Keep mushrooms in the fridge, not at room temperature. They’ll be fine in the package they came in, if you bought a plastic-wrapped container at the supermarket. If you got them loose, brush off as much dirt as you can—don’t wash them. Put them in a paper bag and pop them in the fridge. Mushrooms don’t freeze well, sadly, so use them within a week of purchasing them, if you can.
Onions, Shallots, and Scallions
Whole onions, including white onions, yellow onions, sweet onions, red onions, and shallots, are in the root vegetable zone, lasting for up to a month outside the refrigerator if they’re stored in a cool, dark spot in a breathable bag or other container. They’ll keep that way for at least a month. The refrigerator may actually hasten the demise of your whole onions and encourage them to sprout. Chopped onions are best kept in an airtight container or resealable plastic bag in the fridge, where they’ll be OK up to 10 days. Scallions or leeks are best kept in a glass jar with an inch or two of water in the bottom to keep their roots submerged. Scallions that you’ve stored this way can even regrow after you’ve cut pieces from their tops, as long as you keep the jar in a spot that gets some sunlight and change out the water occasionally.
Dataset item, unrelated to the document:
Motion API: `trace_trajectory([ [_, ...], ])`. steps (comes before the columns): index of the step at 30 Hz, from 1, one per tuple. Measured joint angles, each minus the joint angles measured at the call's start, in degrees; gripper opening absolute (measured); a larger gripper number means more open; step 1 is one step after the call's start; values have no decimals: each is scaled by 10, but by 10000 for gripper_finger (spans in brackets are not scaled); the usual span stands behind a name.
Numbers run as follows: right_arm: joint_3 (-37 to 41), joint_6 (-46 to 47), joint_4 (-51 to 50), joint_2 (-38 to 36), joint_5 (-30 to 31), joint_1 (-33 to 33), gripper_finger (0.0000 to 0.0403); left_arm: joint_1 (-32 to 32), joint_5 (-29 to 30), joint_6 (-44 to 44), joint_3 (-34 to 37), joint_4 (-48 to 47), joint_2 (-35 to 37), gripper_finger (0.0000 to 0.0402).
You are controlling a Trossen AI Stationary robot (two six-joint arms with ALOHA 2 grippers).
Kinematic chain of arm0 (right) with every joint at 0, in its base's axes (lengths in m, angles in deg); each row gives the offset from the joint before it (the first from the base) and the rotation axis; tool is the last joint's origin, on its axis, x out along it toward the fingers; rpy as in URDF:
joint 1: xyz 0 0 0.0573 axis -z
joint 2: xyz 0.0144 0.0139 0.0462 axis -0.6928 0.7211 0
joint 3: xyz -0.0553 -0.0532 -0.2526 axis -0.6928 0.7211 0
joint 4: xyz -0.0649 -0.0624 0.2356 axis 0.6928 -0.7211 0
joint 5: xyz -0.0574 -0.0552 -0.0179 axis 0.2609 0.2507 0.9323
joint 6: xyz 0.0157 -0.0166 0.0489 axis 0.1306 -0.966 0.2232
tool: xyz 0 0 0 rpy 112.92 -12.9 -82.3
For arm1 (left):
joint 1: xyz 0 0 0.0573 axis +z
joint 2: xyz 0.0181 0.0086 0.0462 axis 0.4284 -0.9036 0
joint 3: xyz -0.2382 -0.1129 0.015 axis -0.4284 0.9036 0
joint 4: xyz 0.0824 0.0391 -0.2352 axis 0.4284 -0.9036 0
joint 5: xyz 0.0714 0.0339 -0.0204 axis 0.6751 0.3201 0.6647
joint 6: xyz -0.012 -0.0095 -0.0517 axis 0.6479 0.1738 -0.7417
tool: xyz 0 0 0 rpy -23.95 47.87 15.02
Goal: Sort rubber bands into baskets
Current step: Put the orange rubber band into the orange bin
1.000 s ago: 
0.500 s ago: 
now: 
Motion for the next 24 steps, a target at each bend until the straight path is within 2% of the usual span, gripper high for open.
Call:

Another hardy, flavor-packed ingredient, garlic bulbs can keep up to six months when stored properly. Buy it whole, if you can, and not pre-peeled or minced. Then keep it in a dark, dry spot to prevent sprouting. If you have more garlic than you know what to do with, try making garlic confit and keeping it in the oil it’s cooked in. It’ll keep for about four months.
With a little time and care, you can extend the life of most vegetables so that you can get as much use out of them as you can, waste less food, and cut down on your trips to the grocery store.